**What you need to do**
Set down each record exactly as written.

**Listed records**
=== Begin Enclosure ===

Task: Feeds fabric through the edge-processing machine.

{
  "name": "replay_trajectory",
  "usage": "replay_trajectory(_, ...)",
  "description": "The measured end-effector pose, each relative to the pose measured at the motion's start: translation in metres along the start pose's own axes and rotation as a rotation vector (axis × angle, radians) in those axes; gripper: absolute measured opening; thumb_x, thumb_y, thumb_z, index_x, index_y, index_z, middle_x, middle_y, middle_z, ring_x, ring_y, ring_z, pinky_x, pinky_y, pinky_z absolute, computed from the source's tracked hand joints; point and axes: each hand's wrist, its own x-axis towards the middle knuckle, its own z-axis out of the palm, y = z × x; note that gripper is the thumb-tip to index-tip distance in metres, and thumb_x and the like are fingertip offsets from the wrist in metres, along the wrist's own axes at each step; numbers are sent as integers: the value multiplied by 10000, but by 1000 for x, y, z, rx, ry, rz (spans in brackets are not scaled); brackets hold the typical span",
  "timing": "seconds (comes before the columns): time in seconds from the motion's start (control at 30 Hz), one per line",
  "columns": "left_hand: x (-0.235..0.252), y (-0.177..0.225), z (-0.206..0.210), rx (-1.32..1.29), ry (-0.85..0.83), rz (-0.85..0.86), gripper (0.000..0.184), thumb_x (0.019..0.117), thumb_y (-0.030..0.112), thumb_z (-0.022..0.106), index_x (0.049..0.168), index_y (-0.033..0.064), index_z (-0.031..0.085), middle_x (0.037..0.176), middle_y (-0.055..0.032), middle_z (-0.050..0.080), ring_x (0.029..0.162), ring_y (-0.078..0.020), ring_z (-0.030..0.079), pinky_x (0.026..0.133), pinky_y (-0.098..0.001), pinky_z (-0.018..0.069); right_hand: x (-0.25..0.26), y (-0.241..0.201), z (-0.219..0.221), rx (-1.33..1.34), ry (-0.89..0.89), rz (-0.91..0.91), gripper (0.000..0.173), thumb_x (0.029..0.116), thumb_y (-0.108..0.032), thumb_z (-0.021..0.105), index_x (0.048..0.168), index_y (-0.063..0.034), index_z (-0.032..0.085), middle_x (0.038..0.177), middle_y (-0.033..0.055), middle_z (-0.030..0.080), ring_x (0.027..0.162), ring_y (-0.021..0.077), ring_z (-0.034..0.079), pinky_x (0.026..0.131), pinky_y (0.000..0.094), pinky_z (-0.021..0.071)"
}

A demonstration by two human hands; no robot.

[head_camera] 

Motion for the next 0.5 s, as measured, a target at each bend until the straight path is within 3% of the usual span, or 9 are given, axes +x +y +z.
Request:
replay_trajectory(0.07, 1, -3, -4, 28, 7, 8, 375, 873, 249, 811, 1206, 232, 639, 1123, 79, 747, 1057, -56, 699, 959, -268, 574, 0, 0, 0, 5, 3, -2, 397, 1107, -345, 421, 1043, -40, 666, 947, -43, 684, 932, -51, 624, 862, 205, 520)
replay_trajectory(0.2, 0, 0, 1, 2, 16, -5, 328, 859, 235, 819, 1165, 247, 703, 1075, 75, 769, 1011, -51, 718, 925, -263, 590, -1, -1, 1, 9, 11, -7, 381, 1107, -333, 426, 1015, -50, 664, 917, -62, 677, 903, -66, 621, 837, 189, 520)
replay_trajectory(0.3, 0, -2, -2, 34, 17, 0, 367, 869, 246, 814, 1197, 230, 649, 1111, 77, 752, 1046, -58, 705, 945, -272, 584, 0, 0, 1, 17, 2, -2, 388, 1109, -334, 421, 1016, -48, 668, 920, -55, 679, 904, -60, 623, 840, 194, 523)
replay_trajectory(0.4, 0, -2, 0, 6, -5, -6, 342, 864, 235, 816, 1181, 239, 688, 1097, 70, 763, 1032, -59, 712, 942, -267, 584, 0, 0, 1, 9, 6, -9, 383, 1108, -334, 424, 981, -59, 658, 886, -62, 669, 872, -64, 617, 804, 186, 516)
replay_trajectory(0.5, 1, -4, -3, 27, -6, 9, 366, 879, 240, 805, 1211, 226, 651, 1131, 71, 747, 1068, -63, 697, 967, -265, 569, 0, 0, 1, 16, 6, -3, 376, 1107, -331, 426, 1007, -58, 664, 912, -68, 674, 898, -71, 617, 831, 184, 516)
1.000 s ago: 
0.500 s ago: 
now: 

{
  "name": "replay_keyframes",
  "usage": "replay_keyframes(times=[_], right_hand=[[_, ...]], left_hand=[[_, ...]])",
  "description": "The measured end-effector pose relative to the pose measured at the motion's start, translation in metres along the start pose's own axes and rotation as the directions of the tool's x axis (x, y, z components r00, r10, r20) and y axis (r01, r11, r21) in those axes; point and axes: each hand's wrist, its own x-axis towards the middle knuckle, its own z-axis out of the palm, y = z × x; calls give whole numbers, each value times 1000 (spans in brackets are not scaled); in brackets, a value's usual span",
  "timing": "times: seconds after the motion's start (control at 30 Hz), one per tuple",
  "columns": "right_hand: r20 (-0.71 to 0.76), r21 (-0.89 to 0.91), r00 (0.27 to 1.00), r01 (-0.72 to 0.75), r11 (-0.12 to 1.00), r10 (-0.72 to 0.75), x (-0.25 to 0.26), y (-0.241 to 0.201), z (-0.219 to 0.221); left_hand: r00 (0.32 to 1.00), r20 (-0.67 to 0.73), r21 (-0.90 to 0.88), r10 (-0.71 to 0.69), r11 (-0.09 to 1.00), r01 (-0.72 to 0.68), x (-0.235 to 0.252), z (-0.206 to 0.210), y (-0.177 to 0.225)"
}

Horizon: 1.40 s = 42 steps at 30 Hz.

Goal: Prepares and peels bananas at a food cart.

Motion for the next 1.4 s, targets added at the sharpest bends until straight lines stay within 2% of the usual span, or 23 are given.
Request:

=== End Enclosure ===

**Solution**
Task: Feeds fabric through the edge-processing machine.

{
  "name": "replay_trajectory",
  "usage": "replay_trajectory(_, ...)",
  "description": "The measured end-effector pose, each relative to the pose measured at the motion's start: translation in metres along the start pose's own axes and rotation as a rotation vector (axis × angle, radians) in those axes; gripper: absolute measured opening; thumb_x, thumb_y, thumb_z, index_x, index_y, index_z, middle_x, middle_y, middle_z, ring_x, ring_y, ring_z, pinky_x, pinky_y, pinky_z absolute, computed from the source's tracked hand joints; point and axes: each hand's wrist, its own x-axis towards the middle knuckle, its own z-axis out of the palm, y = z × x; note that gripper is the thumb-tip to index-tip distance in metres, and thumb_x and the like are fingertip offsets from the wrist in metres, along the wrist's own axes at each step; numbers are sent as integers: the value multiplied by 10000, but by 1000 for x, y, z, rx, ry, rz (spans in brackets are not scaled); brackets hold the typical span",
  "timing": "seconds (comes before the columns): time in seconds from the motion's start (control at 30 Hz), one per line",
  "columns": "left_hand: x (-0.235..0.252), y (-0.177..0.225), z (-0.206..0.210), rx (-1.32..1.29), ry (-0.85..0.83), rz (-0.85..0.86), gripper (0.000..0.184), thumb_x (0.019..0.117), thumb_y (-0.030..0.112), thumb_z (-0.022..0.106), index_x (0.049..0.168), index_y (-0.033..0.064), index_z (-0.031..0.085), middle_x (0.037..0.176), middle_y (-0.055..0.032), middle_z (-0.050..0.080), ring_x (0.029..0.162), ring_y (-0.078..0.020), ring_z (-0.030..0.079), pinky_x (0.026..0.133), pinky_y (-0.098..0.001), pinky_z (-0.018..0.069); right_hand: x (-0.25..0.26), y (-0.241..0.201), z (-0.219..0.221), rx (-1.33..1.34), ry (-0.89..0.89), rz (-0.91..0.91), gripper (0.000..0.173), thumb_x (0.029..0.116), thumb_y (-0.108..0.032), thumb_z (-0.021..0.105), index_x (0.048..0.168), index_y (-0.063..0.034), index_z (-0.032..0.085), middle_x (0.038..0.177), middle_y (-0.033..0.055), middle_z (-0.030..0.080), ring_x (0.027..0.162), ring_y (-0.021..0.077), ring_z (-0.034..0.079), pinky_x (0.026..0.131), pinky_y (0.000..0.094), pinky_z (-0.021..0.071)"
}

A demonstration by two human hands; no robot.

[head_camera] 

Motion for the next 0.5 s, as measured, a target at each bend until the straight path is within 3% of the usual span, or 9 are given, axes +x +y +z.
Request:
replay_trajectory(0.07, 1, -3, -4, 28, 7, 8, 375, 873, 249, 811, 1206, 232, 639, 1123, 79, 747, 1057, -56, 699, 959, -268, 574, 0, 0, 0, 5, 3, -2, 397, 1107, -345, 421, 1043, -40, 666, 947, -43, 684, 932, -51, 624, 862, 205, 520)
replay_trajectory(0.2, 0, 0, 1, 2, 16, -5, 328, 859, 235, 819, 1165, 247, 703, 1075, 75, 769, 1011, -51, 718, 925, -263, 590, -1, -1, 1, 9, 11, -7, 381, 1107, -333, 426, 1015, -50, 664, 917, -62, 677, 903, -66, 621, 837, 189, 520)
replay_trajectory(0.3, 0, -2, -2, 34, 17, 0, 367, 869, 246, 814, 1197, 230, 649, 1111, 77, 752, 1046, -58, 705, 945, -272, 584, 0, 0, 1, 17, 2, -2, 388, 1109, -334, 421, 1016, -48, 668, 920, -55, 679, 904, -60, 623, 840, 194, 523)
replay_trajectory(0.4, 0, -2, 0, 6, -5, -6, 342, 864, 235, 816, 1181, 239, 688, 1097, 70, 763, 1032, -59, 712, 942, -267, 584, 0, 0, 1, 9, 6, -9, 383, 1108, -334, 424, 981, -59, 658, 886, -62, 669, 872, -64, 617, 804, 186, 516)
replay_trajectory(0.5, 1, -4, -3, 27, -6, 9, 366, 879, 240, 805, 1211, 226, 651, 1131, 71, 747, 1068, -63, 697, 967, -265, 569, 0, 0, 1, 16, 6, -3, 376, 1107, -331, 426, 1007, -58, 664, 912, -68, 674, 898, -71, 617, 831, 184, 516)
1.000 s ago: 
0.500 s ago: 
now: 

{
  "name": "replay_keyframes",
  "usage": "replay_keyframes(times=[_], right_hand=[[_, ...]], left_hand=[[_, ...]])",
  "description": "The measured end-effector pose relative to the pose measured at the motion's start, translation in metres along the start pose's own axes and rotation as the directions of the tool's x axis (x, y, z components r00, r10, r20) and y axis (r01, r11, r21) in those axes; point and axes: each hand's wrist, its own x-axis towards the middle knuckle, its own z-axis out of the palm, y = z × x; calls give whole numbers, each value times 1000 (spans in brackets are not scaled); in brackets, a value's usual span",
  "timing": "times: seconds after the motion's start (control at 30 Hz), one per tuple",
  "columns": "right_hand: r20 (-0.71 to 0.76), r21 (-0.89 to 0.91), r00 (0.27 to 1.00), r01 (-0.72 to 0.75), r11 (-0.12 to 1.00), r10 (-0.72 to 0.75), x (-0.25 to 0.26), y (-0.241 to 0.201), z (-0.219 to 0.221); left_hand: r00 (0.32 to 1.00), r20 (-0.67 to 0.73), r21 (-0.90 to 0.88), r10 (-0.71 to 0.69), r11 (-0.09 to 1.00), r01 (-0.72 to 0.68), x (-0.235 to 0.252), z (-0.206 to 0.210), y (-0.177 to 0.225)"
}

Horizon: 1.40 s = 42 steps at 30 Hz.

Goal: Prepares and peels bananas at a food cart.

Motion for the next 1.4 s, targets added at the sharpest bends until straight lines stay within 2% of the usual span, or 23 are given.
Request:

Nothing else belongs in the answer.